I really like stewed pumpkin! Warm, sweet, almost transparent chunks of pumpkin. And It's so easy to make.

Steam in a large pot with lid, peeled and diced bite sized chunks of pumpkin in about an inch of water until translucient and tender. The liquid will increase as the pumpkin cooks. When the pumpkin is done, remove and sweeten the remaining liquid with sugar-to-taste making a simple syrup which is then added back to the cooked pumpkin. Serve as a vegetable side dish if not real sweet, or as a dessert. (Served on pound cake is one of my favorites.)

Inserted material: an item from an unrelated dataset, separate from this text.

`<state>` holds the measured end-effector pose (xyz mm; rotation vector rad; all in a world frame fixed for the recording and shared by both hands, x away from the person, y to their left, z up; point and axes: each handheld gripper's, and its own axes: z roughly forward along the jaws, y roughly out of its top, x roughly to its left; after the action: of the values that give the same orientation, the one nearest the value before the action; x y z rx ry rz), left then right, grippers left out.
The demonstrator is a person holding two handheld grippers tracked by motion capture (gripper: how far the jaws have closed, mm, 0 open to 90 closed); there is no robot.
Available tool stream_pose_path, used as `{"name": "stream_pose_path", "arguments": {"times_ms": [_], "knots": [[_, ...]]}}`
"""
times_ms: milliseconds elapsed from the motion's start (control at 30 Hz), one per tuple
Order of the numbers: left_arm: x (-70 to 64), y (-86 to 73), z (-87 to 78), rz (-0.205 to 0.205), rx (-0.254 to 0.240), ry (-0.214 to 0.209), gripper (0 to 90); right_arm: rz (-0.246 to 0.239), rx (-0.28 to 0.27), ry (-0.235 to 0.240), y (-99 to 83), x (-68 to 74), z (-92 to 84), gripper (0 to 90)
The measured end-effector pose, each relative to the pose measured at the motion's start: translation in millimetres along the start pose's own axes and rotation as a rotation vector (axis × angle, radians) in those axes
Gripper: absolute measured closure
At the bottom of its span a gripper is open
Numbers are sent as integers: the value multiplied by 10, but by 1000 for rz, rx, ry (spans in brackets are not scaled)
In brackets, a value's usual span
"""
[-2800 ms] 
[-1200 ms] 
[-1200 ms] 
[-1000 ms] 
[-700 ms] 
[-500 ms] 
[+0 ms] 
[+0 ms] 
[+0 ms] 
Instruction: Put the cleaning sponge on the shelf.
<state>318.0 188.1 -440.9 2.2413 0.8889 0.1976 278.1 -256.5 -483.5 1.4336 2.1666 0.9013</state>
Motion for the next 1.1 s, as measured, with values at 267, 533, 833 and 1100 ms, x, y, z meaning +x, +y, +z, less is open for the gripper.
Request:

Or, here is another way I sometimes prepare it during holidays:

Stewed Pumpkin recipe, authentic colonial recipe, new england


----------



## merstar (Oct 15, 2009)

Check out the Pumpkin Ribbon Bread - third recipe down: 
RECIPE: any good pumpkin cake or bread recipes? - Dessert Exchange Forum - GardenWeb


----------



## mexican mama (Oct 16, 2009)

*Pumpkin flan*

I love pumpkin flan...you can find the recipe Mexican Pumpkin Flan | Flan Mexican Dessert Recipes

Ive tried this one and it is so good...the brandy flavoring really makes this dessert pop


----------



## sarah (Oct 16, 2009)

I looooove pumpkin so so much.It is so versatile.equally delcious in sweet as well as savoury dishes.
I love making PAULA DEEN'S PUMPKIN BARS with cream cheese frosting.They are just awsome.Another one of my favorites is PUMPKIN HALVA(let me know if u need the recipe).I also often make a PUMPKIN LAMB STEW which is awsome with nan or pita bread,or even chapati.


----------



## ChefJune (Oct 16, 2009)

Pumpkin Cheesecake is delicious, if ultra-rich.


----------



## babetoo (Oct 16, 2009)

i love it june and it is my favorite pumpkin recipe. have an old recipes from a restaurant in Tacoma Washington. to die for.


----------



## granniero (Oct 16, 2009)

I'm not a huge pie fan but love pumpkin. I make a mousse with a sugar free(or regular) vanilla pudding mix made with slightly less than amt of milk called for, beat in a cup of canned pumpkin puree,fold in half a tub or so of cool whip and 1/4 to 1/2 tsp of pumpkin pie spice. Chill and serve, yum! You can also crush ginger snaps and layer the mousse with crumbs and chopped nuts for a parfait.Also very good.


----------



## mexican mama (Oct 19, 2009)

*share*



ChefJune said:


> Pumpkin Cheesecake is delicious, if ultra-rich.



can you share the recipe...thanks


----------